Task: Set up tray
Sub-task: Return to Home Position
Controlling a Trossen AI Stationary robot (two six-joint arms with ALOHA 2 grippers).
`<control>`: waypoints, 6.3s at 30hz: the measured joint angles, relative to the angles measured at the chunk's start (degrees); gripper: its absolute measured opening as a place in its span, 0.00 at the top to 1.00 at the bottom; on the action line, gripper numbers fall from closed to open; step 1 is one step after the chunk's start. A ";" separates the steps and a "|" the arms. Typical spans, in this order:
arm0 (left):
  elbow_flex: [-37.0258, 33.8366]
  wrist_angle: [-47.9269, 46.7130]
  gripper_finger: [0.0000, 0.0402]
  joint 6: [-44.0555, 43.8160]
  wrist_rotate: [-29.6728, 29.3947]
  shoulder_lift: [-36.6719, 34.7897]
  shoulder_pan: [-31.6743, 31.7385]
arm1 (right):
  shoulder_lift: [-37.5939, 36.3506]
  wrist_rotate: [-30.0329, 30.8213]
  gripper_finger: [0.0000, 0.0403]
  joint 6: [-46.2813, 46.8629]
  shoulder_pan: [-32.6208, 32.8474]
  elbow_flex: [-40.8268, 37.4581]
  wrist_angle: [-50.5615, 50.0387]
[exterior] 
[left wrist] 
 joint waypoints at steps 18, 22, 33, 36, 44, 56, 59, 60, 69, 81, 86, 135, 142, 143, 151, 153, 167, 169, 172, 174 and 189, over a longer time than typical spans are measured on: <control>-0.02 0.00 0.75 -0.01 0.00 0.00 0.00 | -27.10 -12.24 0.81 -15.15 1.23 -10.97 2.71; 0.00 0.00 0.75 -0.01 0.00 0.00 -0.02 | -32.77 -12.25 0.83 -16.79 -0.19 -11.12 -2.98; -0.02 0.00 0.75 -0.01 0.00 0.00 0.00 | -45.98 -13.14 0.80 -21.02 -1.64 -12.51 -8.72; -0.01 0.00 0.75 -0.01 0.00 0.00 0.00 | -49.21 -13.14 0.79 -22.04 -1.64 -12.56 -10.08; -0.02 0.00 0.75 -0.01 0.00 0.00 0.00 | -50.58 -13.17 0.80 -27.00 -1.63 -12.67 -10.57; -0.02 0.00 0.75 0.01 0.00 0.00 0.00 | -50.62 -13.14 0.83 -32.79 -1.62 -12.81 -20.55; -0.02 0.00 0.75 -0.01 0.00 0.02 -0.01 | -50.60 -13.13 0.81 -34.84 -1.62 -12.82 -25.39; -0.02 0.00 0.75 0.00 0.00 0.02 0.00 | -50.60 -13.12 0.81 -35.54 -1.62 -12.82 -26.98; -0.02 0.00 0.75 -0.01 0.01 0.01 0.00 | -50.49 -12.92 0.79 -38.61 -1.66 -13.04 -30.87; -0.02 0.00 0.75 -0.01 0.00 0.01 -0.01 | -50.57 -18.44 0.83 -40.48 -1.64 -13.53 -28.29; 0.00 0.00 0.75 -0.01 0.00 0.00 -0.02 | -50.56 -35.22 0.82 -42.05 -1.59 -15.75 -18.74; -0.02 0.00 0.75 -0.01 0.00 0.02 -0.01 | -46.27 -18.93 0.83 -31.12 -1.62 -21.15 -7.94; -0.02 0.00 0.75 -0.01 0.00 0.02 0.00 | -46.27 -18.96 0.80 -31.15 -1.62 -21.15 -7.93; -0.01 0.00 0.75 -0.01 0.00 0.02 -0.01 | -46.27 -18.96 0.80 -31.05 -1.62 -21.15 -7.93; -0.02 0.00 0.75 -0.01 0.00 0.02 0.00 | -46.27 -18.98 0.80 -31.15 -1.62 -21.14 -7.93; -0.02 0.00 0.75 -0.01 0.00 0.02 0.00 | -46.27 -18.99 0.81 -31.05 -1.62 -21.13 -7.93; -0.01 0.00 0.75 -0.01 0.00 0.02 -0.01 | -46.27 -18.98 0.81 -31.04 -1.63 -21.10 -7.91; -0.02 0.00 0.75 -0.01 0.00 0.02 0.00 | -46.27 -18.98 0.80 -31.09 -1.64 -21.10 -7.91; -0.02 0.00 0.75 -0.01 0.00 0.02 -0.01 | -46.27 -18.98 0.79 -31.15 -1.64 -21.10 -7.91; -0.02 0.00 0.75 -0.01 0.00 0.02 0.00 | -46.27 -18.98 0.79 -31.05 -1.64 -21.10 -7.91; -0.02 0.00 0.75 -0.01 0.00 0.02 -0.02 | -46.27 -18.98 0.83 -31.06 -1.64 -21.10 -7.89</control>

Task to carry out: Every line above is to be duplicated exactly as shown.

Task answer:
Task: Set up tray
Sub-task: Return to Home Position
Controlling a Trossen AI Stationary robot (two six-joint arms with ALOHA 2 grippers).
`<control>`: waypoints, 6.3s at 30hz: the measured joint angles, relative to the angles measured at the chunk's start (degrees); gripper: its absolute measured opening as a place in its span, 0.00 at the top to 1.00 at the bottom; on the action line, gripper numbers fall from closed to open; step 1 is one step after the chunk's start. A ";" separates the steps and a "|" the arms. Typical spans, in this order:
arm0 (left):
  elbow_flex: [-37.0258, 33.8366]
  wrist_angle: [-47.9269, 46.7130]
  gripper_finger: [0.0000, 0.0402]
  joint 6: [-44.0555, 43.8160]
  wrist_rotate: [-29.6728, 29.3947]
  shoulder_lift: [-36.6719, 34.7897]
  shoulder_pan: [-31.6743, 31.7385]
arm1 (right):
  shoulder_lift: [-37.5939, 36.3506]
  wrist_rotate: [-30.0329, 30.8213]
  gripper_finger: [0.0000, 0.0403]
  joint 6: [-46.2813, 46.8629]
  shoulder_pan: [-32.6208, 32.8474]
  elbow_flex: [-40.8268, 37.4581]
  wrist_angle: [-50.5615, 50.0387]
[exterior] 
[left wrist] 
 joint waypoints at steps 18, 22, 33, 36, 44, 56, 59, 60, 69, 81, 86, 135, 142, 143, 151, 153, 167, 169, 172, 174 and 189, over a longer time than typical spans are measured on: <control>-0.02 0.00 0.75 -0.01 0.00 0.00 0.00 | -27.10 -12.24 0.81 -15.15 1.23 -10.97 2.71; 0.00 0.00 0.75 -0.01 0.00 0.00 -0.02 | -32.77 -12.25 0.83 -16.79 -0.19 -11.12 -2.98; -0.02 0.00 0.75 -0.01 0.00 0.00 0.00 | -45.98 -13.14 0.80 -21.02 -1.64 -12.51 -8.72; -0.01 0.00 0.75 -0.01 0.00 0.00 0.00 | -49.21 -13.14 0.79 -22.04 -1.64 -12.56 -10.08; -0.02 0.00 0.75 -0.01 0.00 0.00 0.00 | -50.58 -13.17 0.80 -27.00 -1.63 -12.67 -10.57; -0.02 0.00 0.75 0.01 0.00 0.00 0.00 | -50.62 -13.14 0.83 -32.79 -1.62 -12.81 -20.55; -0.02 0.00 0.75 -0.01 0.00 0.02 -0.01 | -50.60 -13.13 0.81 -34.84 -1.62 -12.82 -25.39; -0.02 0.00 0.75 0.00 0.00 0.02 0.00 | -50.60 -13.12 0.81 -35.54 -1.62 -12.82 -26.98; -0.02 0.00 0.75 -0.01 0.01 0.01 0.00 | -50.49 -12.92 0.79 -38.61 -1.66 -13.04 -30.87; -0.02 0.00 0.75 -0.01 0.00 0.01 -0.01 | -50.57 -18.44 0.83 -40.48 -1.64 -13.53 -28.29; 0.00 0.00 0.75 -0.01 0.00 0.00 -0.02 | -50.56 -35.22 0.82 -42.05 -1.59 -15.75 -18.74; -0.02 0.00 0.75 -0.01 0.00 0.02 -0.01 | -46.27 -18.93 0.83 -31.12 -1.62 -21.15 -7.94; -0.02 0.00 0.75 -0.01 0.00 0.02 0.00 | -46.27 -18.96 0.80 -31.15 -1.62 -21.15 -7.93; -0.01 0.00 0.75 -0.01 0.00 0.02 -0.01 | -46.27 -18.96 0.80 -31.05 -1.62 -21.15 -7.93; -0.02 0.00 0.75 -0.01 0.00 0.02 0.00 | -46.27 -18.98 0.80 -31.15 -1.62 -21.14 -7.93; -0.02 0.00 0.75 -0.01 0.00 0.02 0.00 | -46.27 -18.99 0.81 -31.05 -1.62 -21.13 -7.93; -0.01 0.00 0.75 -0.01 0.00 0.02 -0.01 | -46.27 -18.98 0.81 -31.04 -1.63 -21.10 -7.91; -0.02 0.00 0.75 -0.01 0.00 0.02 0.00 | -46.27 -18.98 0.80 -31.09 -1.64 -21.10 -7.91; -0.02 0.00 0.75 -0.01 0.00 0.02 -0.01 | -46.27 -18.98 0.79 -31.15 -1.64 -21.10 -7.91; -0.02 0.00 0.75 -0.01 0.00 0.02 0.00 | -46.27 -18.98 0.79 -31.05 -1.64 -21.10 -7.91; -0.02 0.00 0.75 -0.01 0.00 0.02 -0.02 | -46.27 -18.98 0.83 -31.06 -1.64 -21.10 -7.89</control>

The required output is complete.